Nevertheless, companies would initiate a buy-back plan - in order to put unused cash to use, raising earnings per share, increasing internal control of the company and obtaining stock for employee stock option plans or pension plans.
Recently, Warren Buffet made an astonishing statement that his Berkshire Hathaway Company has plans to repurchase it shares. Speculation later arose as to why Warren Buffet had chosen to endorse a share buyback of his multinational conglomerate holding company shares for the first time in living memory. Buffet, in response, provided an insight, on several occasions, into why Berkshire Hathaway had taken the option. In his words “the company will never buy back shares merely to bolster the share price or to stop a fall in the price. Undoubtedly, the shares makes for a good buy having dropped nearly 24 percent since late February 2011. Moreover, given the huge amount of cash the conglomerate holds, repurchasing shares might be one of the best methods of redeploying all that reward. In recent interview on CNBC, Buffet said that the company had already commenced the buy-back, though he did not reveal the number of shares repurchased. It is interesting to note here that this is a complete reversal from Buffet’s hitherto stance on the whole idea of share buy-backs.
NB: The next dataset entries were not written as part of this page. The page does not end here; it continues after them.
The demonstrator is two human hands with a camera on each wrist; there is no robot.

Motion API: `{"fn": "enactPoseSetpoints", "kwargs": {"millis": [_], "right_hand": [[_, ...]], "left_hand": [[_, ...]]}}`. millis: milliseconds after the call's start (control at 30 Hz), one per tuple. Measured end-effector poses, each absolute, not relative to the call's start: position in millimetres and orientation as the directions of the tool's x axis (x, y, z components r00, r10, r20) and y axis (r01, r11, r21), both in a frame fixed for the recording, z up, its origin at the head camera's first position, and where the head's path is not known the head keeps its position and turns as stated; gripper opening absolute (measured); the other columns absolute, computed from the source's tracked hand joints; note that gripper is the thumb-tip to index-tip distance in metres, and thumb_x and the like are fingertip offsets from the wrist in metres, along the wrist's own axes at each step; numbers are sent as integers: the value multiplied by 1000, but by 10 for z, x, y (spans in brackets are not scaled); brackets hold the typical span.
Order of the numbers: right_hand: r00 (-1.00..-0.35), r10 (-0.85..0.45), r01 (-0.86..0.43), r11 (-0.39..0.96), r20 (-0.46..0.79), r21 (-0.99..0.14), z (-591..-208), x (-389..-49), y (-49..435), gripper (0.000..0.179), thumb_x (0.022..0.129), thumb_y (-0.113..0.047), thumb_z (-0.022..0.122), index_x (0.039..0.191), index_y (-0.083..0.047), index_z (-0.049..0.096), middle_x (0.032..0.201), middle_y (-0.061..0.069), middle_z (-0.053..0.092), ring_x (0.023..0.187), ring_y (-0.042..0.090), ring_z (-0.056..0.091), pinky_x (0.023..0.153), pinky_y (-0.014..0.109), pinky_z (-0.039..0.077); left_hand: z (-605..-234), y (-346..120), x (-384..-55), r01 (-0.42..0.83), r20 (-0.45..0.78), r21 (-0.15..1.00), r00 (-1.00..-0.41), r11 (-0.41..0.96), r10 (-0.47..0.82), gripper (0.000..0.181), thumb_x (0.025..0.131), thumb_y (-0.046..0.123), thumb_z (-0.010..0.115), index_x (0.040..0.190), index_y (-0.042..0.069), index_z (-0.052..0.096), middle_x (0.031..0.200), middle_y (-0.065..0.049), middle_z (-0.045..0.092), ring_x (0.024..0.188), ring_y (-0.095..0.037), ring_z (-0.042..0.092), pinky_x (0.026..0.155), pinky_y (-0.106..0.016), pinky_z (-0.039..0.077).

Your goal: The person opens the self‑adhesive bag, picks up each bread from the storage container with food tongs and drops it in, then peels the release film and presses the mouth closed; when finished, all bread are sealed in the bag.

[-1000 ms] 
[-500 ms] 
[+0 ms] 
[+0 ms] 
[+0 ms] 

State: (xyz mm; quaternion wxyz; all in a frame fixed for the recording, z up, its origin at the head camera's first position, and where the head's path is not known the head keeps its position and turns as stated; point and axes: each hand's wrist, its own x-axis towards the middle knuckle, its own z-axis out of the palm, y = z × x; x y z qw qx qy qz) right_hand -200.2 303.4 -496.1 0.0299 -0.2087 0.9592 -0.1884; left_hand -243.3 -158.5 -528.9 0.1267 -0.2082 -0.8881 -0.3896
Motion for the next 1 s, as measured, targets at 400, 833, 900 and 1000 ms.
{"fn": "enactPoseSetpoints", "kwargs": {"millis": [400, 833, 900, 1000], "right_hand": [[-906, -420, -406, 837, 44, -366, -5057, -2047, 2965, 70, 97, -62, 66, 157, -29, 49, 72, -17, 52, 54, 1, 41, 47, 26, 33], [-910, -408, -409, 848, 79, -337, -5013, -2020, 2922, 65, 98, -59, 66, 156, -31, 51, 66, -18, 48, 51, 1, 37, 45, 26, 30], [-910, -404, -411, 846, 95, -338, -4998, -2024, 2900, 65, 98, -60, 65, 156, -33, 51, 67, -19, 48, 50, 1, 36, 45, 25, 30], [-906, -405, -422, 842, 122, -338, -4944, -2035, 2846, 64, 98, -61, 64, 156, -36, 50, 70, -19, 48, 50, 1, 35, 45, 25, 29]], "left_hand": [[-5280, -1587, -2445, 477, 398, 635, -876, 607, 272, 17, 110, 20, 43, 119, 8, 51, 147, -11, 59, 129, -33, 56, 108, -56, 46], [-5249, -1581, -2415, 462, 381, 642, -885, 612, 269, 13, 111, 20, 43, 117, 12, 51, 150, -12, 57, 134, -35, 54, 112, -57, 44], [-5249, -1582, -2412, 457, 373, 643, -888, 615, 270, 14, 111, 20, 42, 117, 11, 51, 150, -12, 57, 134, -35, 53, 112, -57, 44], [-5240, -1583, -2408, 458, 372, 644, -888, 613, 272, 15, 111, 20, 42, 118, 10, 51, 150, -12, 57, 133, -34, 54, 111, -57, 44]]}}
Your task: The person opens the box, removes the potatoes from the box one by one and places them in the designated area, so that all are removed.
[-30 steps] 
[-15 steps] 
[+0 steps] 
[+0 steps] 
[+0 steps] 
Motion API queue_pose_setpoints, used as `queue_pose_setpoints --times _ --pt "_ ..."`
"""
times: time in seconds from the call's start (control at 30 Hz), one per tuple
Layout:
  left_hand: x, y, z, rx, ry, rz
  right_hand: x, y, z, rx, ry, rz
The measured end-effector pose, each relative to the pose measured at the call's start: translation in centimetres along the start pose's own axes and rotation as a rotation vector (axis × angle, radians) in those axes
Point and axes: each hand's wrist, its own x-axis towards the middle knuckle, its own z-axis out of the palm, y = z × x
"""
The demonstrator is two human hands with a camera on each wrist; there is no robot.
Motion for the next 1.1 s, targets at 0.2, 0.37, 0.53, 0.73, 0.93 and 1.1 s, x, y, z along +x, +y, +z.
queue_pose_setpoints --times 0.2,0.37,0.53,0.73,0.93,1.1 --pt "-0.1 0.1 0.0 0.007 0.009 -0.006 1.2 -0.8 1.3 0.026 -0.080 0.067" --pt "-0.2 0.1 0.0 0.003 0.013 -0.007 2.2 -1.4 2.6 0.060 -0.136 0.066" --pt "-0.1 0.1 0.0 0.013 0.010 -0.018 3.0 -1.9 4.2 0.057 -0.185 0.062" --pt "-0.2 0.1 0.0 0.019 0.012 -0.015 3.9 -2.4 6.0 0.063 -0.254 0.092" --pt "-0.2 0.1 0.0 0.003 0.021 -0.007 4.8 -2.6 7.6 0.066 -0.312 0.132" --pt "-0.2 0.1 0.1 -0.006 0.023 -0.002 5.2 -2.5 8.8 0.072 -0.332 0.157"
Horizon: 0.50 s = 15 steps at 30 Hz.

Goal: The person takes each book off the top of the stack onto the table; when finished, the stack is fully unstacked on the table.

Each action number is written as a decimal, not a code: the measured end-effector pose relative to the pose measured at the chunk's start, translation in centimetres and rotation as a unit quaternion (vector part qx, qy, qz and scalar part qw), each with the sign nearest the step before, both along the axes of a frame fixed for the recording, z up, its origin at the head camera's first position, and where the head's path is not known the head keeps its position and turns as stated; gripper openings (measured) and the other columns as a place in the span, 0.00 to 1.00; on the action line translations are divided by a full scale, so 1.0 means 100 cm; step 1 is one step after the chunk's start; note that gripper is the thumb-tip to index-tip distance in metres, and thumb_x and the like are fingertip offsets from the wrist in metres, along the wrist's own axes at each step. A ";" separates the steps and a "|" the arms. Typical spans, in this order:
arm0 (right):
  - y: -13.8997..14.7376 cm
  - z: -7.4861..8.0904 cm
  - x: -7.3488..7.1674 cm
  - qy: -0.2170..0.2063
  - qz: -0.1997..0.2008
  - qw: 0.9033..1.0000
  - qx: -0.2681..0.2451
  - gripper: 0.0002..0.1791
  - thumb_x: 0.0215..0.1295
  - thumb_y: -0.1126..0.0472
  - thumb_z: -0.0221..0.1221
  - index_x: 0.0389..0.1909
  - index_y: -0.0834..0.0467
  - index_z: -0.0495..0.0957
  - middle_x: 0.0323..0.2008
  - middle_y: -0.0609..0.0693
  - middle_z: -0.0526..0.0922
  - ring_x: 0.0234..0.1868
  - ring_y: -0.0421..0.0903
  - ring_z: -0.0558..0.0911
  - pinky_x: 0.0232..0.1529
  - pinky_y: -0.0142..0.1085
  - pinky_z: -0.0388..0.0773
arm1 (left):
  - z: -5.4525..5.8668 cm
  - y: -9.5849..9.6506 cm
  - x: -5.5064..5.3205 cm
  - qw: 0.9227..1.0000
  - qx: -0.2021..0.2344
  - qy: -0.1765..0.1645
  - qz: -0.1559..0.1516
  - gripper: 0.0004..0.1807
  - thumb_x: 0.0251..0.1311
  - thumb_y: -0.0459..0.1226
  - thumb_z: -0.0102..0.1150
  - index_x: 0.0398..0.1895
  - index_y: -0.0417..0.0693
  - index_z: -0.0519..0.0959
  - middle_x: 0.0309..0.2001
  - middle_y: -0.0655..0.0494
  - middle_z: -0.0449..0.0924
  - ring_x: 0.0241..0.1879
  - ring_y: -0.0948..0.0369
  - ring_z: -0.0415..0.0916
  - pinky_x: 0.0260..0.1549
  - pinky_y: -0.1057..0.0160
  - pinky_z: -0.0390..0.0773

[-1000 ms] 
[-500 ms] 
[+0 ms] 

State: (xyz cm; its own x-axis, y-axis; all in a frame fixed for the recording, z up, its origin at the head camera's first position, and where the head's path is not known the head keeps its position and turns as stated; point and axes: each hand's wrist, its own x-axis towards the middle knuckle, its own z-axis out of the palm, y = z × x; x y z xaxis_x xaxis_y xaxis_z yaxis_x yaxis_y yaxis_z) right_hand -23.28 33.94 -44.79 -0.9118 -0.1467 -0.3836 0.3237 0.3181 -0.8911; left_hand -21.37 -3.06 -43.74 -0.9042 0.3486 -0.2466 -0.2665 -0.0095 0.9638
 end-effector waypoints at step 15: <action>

Despite the fact that he (Buffet) has maintained that stock buy-backs are too insignificant to make any real difference to shareholders and are mostly used by executives to prop up the value of their stocks which are linked to their compensation plans; he however conceded that a buy-back can be initiated only if a company has excess cash beyond it’s near term requirements and its stock price is quoting at a discount to its intrinsic value.
Relating this development to happenings in the Nigerian Capital Market, one of the measures listed by the Federal Government to save the Nigerian Capital Market from total collapse during the financial crisis was the option of a “share buy-back”.
Share buy-back was introduced in Nigeria in 2008 by The Securities & Exchange Commission. However, no quoted firm took advantage of the rule due to limiting factors prevalent in the applicable law guiding the process.
In order to encourage companies to implement share-back whenever they deemed it necessary, the NSE has had to issue its own rules, hoping to ultimately jump start the process.
In response to this, the Securities and Exchange Commission (SEC) recently approved the rulesthat are expected to guide share buy-back in the country’s capital market and administered by the NSE.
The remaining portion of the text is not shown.